Produce word for word the lines of the data below running from the one that has "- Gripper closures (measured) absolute" to the one that has "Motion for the", inclusive, and no others.
------ Source material
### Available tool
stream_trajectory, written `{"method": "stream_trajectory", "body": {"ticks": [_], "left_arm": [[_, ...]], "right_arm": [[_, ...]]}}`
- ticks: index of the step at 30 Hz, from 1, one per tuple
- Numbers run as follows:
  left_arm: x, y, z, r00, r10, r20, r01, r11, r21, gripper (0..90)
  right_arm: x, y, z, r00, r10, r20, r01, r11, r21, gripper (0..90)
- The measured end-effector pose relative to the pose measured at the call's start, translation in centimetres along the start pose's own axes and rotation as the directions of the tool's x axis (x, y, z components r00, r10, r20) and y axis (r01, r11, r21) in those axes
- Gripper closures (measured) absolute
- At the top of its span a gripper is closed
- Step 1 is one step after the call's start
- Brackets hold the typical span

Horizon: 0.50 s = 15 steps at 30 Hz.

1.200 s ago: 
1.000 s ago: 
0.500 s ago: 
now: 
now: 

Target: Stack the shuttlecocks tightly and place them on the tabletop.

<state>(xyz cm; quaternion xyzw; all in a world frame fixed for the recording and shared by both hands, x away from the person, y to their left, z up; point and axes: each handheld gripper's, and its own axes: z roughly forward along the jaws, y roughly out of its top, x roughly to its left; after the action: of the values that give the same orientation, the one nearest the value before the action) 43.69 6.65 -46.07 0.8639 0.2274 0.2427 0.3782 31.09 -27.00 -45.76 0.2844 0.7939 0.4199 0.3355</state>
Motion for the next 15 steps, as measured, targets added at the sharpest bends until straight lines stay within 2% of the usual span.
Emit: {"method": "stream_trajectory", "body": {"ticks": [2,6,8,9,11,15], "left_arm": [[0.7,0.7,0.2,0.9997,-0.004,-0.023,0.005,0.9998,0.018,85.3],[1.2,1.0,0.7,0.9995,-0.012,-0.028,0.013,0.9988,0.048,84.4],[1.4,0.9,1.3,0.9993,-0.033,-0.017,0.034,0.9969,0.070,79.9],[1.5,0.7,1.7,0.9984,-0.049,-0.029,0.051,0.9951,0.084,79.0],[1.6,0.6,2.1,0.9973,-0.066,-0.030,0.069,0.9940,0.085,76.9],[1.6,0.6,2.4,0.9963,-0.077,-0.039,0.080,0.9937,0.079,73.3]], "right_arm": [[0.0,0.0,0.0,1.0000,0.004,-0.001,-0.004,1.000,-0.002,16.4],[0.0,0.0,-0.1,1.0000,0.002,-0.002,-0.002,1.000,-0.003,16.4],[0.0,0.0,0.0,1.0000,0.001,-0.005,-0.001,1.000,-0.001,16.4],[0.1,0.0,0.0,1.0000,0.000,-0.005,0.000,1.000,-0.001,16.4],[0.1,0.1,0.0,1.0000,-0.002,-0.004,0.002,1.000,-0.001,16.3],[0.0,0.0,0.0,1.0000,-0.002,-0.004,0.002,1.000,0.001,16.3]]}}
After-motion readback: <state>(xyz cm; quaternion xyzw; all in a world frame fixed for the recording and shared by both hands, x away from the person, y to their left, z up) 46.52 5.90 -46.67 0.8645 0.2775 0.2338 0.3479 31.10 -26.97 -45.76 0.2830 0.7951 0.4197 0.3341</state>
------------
**Response box**
- Gripper closures (measured) absolute
- At the top of its span a gripper is closed
- Step 1 is one step after the call's start
- Brackets hold the typical span

Horizon: 0.50 s = 15 steps at 30 Hz.

1.200 s ago: 
1.000 s ago: 
0.500 s ago: 
now: 
now: 

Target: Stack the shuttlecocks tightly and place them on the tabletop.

<state>(xyz cm; quaternion xyzw; all in a world frame fixed for the recording and shared by both hands, x away from the person, y to their left, z up; point and axes: each handheld gripper's, and its own axes: z roughly forward along the jaws, y roughly out of its top, x roughly to its left; after the action: of the values that give the same orientation, the one nearest the value before the action) 43.69 6.65 -46.07 0.8639 0.2274 0.2427 0.3782 31.09 -27.00 -45.76 0.2844 0.7939 0.4199 0.3355</state>
Motion for the next 15 steps, as measured, targets added at the sharpest bends until straight lines stay within 2% of the usual span.

This exercise has been worked through to completion.